Exercise prompt
From the records below, please return each line that holds the word "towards".

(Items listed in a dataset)

**********

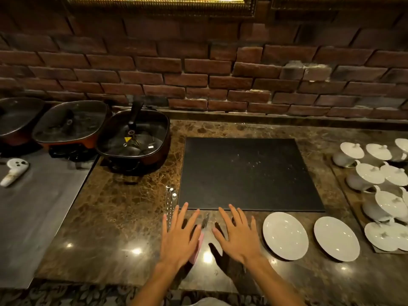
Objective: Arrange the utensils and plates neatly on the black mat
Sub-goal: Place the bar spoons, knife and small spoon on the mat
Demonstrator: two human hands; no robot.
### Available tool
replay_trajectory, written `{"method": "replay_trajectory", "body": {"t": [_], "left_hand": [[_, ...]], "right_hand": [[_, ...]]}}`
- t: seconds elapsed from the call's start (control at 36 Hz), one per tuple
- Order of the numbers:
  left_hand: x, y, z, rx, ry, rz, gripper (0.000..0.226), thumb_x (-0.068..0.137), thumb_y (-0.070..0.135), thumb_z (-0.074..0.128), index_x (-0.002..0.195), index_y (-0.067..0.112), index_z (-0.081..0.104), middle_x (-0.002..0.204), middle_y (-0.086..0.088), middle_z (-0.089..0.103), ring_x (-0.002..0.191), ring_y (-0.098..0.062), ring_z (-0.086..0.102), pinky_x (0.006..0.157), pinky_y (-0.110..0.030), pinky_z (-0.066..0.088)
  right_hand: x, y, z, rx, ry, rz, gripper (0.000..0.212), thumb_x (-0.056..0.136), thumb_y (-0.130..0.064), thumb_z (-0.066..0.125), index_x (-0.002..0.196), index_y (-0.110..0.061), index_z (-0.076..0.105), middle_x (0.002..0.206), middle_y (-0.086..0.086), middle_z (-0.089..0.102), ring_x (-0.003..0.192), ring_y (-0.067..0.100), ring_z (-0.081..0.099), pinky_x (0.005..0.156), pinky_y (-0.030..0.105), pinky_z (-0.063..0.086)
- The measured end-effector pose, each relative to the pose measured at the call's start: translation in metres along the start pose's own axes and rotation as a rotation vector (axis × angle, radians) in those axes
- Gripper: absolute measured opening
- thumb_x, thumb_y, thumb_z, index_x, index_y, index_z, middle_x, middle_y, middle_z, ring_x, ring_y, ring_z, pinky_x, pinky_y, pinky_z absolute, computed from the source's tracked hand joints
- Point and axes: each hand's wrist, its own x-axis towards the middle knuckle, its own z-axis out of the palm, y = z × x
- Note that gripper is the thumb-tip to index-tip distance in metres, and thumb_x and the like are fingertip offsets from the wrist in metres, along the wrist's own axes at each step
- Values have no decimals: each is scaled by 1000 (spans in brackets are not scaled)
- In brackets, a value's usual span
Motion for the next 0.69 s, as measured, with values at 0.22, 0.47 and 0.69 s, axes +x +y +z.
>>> {"method": "replay_trajectory", "body": {"t": [0.22,0.47,0.69], "left_hand": [[-1,-31,0,-25,136,8,56,103,58,9,158,47,18,172,11,7,159,-11,-3,129,-48,-1],[10,-105,17,-29,45,-107,56,105,54,15,160,43,20,173,8,6,159,-13,-3,129,-51,-2],[24,-157,47,95,13,-28,54,105,43,28,158,36,32,166,-2,34,156,-24,28,125,-51,13]], "right_hand": [[8,-13,22,1,53,3,78,83,-82,17,151,-45,4,165,-6,10,152,21,10,119,56,14],[37,-62,41,-41,-41,9,71,77,-74,38,130,-28,46,135,-3,50,125,22,46,98,47,40],[81,-122,79,77,-320,95,55,80,-64,49,107,-17,58,114,5,62,104,24,60,86,44,53]]}}
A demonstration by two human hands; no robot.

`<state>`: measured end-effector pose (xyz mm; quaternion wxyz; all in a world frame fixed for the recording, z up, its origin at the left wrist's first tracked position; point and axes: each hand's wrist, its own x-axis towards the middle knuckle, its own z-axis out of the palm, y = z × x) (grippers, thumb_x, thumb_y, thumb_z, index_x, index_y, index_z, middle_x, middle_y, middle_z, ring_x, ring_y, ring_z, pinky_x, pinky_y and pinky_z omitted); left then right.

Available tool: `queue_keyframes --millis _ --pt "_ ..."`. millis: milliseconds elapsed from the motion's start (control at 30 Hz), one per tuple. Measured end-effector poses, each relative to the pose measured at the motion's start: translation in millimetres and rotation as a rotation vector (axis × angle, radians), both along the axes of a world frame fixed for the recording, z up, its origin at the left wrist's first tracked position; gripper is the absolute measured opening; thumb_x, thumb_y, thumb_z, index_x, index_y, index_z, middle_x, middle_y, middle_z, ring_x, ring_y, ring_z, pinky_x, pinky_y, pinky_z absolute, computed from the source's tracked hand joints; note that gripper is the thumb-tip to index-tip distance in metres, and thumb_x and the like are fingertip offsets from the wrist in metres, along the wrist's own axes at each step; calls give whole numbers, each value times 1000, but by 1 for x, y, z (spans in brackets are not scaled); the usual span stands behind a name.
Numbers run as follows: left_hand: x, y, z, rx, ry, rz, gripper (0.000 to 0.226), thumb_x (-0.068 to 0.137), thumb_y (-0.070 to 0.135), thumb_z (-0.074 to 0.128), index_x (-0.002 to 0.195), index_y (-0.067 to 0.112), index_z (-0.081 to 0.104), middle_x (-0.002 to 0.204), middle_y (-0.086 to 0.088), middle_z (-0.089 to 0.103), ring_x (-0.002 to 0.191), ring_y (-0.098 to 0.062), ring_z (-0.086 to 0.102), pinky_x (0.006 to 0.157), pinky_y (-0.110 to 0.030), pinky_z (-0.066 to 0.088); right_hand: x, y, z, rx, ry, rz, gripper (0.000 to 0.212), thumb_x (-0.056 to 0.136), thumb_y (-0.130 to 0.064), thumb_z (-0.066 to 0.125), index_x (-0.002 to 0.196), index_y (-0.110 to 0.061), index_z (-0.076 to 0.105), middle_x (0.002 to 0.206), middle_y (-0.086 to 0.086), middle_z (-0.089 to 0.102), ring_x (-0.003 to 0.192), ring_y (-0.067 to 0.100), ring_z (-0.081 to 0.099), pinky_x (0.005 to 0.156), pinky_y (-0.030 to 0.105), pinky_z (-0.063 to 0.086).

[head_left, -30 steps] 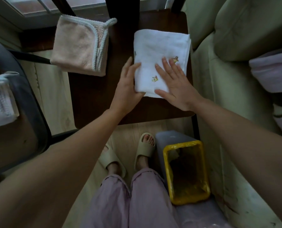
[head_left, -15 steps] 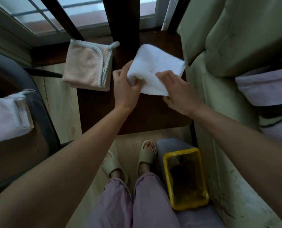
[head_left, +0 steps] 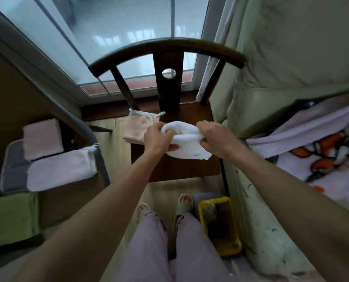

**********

Written solution
- Point and axes: each hand's wrist, its own x-axis towards the middle knuckle, its own z-axis out of the palm, y = z × x
`<state>`: measured end-effector pose (xyz mm; quaternion wxyz; all in a world frame fixed for the recording, z up, its origin at the left wrist's first tracked position; point and axes: each hand's wrist, its own x-axis towards the middle knuckle, its own z-axis out of the palm, y = z × x) (grippers, thumb_x, thumb_y, thumb_z, index_x, index_y, index_z, middle_x, middle_y, middle_z, ring_x, ring_y, ring_z, pinky_x, pinky_y and pinky_z omitted); left then right.

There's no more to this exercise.